## What to work on
Return all of the data exactly as written, without the pictures.

· · · ·

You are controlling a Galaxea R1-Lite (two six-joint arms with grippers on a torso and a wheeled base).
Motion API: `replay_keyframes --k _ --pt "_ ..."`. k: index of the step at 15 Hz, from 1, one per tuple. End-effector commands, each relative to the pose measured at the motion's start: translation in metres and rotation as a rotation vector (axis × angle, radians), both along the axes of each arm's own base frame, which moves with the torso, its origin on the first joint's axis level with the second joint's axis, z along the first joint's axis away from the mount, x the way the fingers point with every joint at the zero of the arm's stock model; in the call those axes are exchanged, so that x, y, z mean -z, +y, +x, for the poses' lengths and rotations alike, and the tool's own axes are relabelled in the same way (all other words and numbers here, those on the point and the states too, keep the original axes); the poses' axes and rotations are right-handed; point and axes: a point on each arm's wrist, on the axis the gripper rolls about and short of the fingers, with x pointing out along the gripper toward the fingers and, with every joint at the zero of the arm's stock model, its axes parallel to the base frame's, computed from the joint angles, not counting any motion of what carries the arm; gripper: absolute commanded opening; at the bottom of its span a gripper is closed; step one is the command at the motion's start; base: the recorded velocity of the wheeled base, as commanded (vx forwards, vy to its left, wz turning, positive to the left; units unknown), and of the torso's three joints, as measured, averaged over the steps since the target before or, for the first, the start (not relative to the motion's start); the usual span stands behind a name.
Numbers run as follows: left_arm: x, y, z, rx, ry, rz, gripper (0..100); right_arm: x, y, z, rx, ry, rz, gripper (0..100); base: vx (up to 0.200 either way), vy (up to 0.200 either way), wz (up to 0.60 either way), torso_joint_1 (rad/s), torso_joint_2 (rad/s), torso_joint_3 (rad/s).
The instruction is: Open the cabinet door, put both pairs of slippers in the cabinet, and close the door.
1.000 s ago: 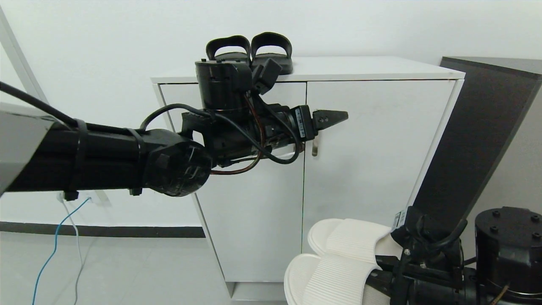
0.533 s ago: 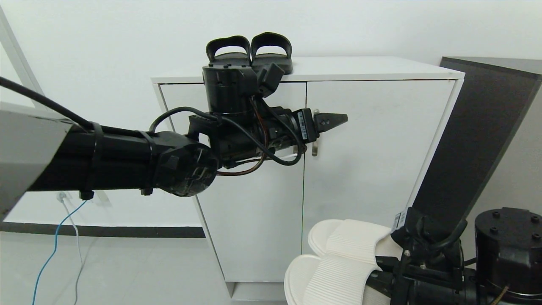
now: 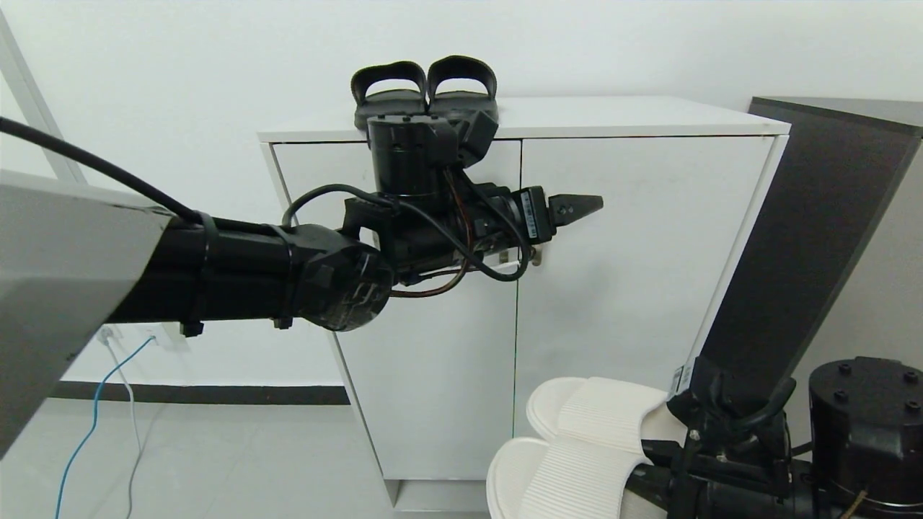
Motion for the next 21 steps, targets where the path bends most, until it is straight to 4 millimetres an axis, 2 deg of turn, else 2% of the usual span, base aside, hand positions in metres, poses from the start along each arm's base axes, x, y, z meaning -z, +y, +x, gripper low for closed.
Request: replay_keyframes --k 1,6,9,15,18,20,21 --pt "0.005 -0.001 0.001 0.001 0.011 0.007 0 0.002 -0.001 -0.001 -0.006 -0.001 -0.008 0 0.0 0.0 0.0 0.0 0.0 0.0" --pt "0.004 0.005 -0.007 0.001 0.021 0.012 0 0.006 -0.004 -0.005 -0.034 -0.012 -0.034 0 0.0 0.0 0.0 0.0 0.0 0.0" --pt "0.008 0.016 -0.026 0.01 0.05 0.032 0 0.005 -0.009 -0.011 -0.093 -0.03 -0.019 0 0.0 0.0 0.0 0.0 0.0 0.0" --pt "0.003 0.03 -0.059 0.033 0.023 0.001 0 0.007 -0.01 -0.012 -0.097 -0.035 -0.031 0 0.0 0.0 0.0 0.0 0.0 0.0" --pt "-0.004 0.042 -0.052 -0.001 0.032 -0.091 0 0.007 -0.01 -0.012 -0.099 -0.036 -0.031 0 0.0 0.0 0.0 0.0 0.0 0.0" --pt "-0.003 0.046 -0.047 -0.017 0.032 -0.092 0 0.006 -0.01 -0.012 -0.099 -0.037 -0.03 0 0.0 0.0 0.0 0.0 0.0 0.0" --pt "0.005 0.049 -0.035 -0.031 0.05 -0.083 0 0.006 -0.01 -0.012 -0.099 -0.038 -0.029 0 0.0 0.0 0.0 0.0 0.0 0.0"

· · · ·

## Task solution
You are controlling a Galaxea R1-Lite (two six-joint arms with grippers on a torso and a wheeled base).
Motion API: `replay_keyframes --k _ --pt "_ ..."`. k: index of the step at 15 Hz, from 1, one per tuple. End-effector commands, each relative to the pose measured at the motion's start: translation in metres and rotation as a rotation vector (axis × angle, radians), both along the axes of each arm's own base frame, which moves with the torso, its origin on the first joint's axis level with the second joint's axis, z along the first joint's axis away from the mount, x the way the fingers point with every joint at the zero of the arm's stock model; in the call those axes are exchanged, so that x, y, z mean -z, +y, +x, for the poses' lengths and rotations alike, and the tool's own axes are relabelled in the same way (all other words and numbers here, those on the point and the states too, keep the original axes); the poses' axes and rotations are right-handed; point and axes: a point on each arm's wrist, on the axis the gripper rolls about and short of the fingers, with x pointing out along the gripper toward the fingers and, with every joint at the zero of the arm's stock model, its axes parallel to the base frame's, computed from the joint angles, not counting any motion of what carries the arm; gripper: absolute commanded opening; at the bottom of its span a gripper is closed; step one is the command at the motion's start; base: the recorded velocity of the wheeled base, as commanded (vx forwards, vy to its left, wz turning, positive to the left; units unknown), and of the torso's three joints, as measured, averaged over the steps since the target before or, for the first, the start (not relative to the motion's start); the usual span stands behind a name.
Numbers run as follows: left_arm: x, y, z, rx, ry, rz, gripper (0..100); right_arm: x, y, z, rx, ry, rz, gripper (0..100); base: vx (up to 0.200 either way), vy (up to 0.200 either way), wz (up to 0.60 either way), torso_joint_1 (rad/s), torso_joint_2 (rad/s), torso_joint_3 (rad/s).
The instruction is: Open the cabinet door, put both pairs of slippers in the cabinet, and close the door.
1.000 s ago: 
0.533 s ago: 
now: 
Motion for the next 21 steps, targets where the path bends most, until it is straight to 4 millimetres an axis, 2 deg of turn, else 2% of the usual span, base aside, hand positions in metres, poses from the start along each arm's base axes, x, y, z meaning -z, +y, +x, gripper low for closed.
Request: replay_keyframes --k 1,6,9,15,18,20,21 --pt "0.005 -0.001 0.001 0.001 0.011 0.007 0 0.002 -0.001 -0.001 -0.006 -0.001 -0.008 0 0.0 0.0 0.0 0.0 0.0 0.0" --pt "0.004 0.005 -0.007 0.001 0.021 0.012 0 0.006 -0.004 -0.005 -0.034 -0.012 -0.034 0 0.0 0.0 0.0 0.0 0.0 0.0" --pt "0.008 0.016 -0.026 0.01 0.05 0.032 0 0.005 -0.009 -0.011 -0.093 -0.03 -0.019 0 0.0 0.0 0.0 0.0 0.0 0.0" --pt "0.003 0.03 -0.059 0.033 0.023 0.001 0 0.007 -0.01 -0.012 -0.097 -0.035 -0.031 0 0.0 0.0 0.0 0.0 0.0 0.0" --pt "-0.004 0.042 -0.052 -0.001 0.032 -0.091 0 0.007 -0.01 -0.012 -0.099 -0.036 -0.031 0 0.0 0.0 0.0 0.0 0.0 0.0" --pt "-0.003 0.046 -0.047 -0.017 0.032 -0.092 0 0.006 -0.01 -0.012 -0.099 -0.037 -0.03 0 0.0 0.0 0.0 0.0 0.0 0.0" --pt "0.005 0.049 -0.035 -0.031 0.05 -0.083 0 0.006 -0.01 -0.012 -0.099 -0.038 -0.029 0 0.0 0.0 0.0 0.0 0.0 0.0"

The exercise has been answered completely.